Ouvi pela primeira vez falar da artemísia, quando estava na tropa, ao mestre Kobayashi, professor japonês que então ministrava aulas de judo na Polícia Militar onde este escriba, na altura oficial miliciano, desempenhava o cargo de tesoureiro. O venerando mestre era um poço de sabedoria e embora fosse de poucas falas, eu, beneficiando da privilegiada situação de ser o pagador dos ordenados, lá lhe conseguia arrancar alguns ensinamentos. Lembro-me que, para prestar serviço pontual na PM, teve de assinar um documento em papel selado com assinatura reconhecida, declarando que não era comunista nem nunca tinha professado ideais comunistas ou para-comunistas. Compreende-se, nesses tempos “em que os comunistas faziam mal às pessoas de bem”, todo o cuidado era pouco. Mas não fujamos com o rabo à seringa, que isso para agora não interessa nada. Quando alguém tinha um entorse ou uma dor, o mestre utilizava, com efeitos notáveis, a técnica da “moxa” que consistia numa espécie de cigarro feito de folhas secas de artemísia que ele acendia e colocava nos pontos vitais do corpo do paciente.

Familiarizei-me depois com tal erva que ostenta o nome de deusa grega. Ela encontra-se dispersa como planta silvestre por todo o mundo temperado e tropical.
Tenho-a encontrado em profusão em várias regiões, desde a Coreia do Norte ao México ou a Cuba, onde existe mesmo uma encantadora cidade chamada Artemísia.

A Artemisia vulgaris L é uma herbácea perene de pequeno porte. Se os ramos não estiverem prostrados como a que tenho no meu quintal, ela atingirá um metro
de altura. O seu caule é levemente purpurado e as folhas são verdes na parte superior e esbranquiçadas ou cinzentas na inferior, devido à camada de pelos de
que são providas. Aliás, toda a planta é tomentosa e exala um odor inconfundível.
Os capítulos florais dispõem-se em panículas com pequenas flores tubulares, geralmente amareladas. A toiça radicular é lenhosa.

Cabe aqui lembrar que há muitas espécies de artemísias (como as há de deusas), todas da evoluída família das asteráceas ou compostas. No sapal das Hortas (Alcochete) aparece com frequência uma int eressante halófita que se pode designar como artemísia marítima. A que ora abordamos, a chamada artemísia vulgar,
tem sido objeto de muitas investigações no tocante aos seus componentes. Comprovadamente, possui óleos essenciais (cineol, linalol e outros), resina, tanino,
inulina, princípios amargos, provitamina A e vitaminas B1, B2 e C.

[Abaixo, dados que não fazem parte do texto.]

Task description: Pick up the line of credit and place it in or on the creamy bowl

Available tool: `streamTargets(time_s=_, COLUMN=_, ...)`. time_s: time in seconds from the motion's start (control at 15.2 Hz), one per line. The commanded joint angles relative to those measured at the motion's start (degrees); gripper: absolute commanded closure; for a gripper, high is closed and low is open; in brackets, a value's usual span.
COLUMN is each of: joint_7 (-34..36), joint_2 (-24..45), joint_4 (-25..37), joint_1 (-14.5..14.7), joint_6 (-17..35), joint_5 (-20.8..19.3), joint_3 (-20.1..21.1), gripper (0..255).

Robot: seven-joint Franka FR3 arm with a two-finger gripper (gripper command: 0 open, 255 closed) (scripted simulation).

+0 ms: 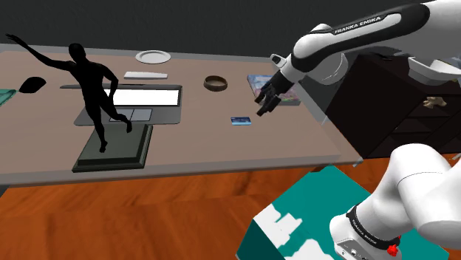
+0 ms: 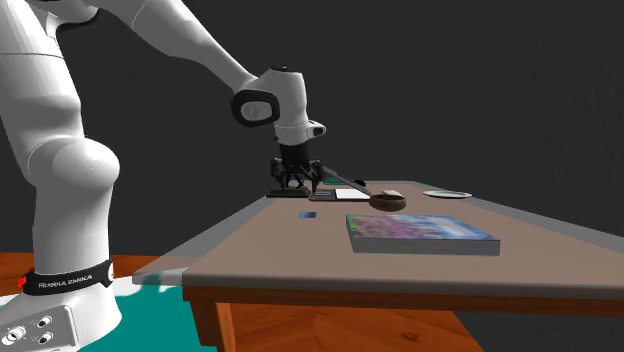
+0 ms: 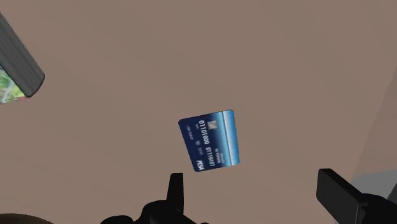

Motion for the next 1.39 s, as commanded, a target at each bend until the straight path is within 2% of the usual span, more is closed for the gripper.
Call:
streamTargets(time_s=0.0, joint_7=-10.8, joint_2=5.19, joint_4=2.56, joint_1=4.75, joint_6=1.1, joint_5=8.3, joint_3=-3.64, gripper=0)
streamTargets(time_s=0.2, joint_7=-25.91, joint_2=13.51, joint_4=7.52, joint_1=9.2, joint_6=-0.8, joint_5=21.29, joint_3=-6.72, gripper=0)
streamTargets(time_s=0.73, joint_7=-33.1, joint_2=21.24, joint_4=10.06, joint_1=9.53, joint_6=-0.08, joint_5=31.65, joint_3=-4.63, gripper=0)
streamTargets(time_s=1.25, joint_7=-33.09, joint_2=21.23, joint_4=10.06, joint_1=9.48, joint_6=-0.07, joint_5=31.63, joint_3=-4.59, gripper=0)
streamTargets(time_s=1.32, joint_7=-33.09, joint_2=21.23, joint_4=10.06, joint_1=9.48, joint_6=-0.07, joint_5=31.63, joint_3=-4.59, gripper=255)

Tem imensas propriedades medicinais: emenagoga, antiespasmódica, diurética, febrífuga, tónica, vermífuga, antiinflamatória e antidepressiva. Possui um efeito estimulante sobre a secreção da bílis dando bons resultados no tratamento das perturbações digestivas, vómitos,  diarreia, nevralgias e fraqueza geral.
Utilizada desde os tempos da antiga Grécia para combater a fadiga e aliviar as epilepsias através da mastigação das folhas, tornou-se, mais tarde, popular no tratamento dos distúrbios menstruais, regularizando os ciclos e aliviando as concomitantes e as dores após o parto. O “chá” das folhas tomado meia hora antes
das refeições prepara o organismo para a digestão, tendo um efeito desintoxicante em todo o aparelho digestivo.

O Dr. José Lyon de Castro recomenda o infuso de 10 g de folhas secas para 1 litro de água, bebendo-se duas ou três chávenas por dia, com uma ressalva: as grávidas não as devem tomar.

O curioso Manual de Medicina Doméstica do Dr. Samuel Maia refere, entre outras coisas, que, com as folhas pisadas da artemísia, se faz um emplastro que aplicado ao ventre das crianças, funciona como vermífugo.
Deve-se acrescentar que para usos externos a planta parece não ter contraindicações. Já o mesmo não acontece no caso do “chá”. Depois de se tomar dez
dias seguidos, convém parar outros dez dias porque a artemísia vulgar (aliás, todas as artemísias) contém determinados elementos que podem ser tóxicos para
certos organismos.
Os orientais costumam temperar os pratos com as folhas e os botões florais para enriquecer o sabor dos alimentos. É pois uma apreciada especiaria, sobretudo
para comidas confecionadas com muita gordura.
Finalmente, a artemísia é também usada como planta espiritual no continente americano, desde o tempo dos Aztecas e é, por alguns, fumada como substituto
do tabaco e da marijuana, sem os seus efeitos nocivos, obviamente.

Nota: Estudos recentes referem que a artemísia é utilizada no combate à malária.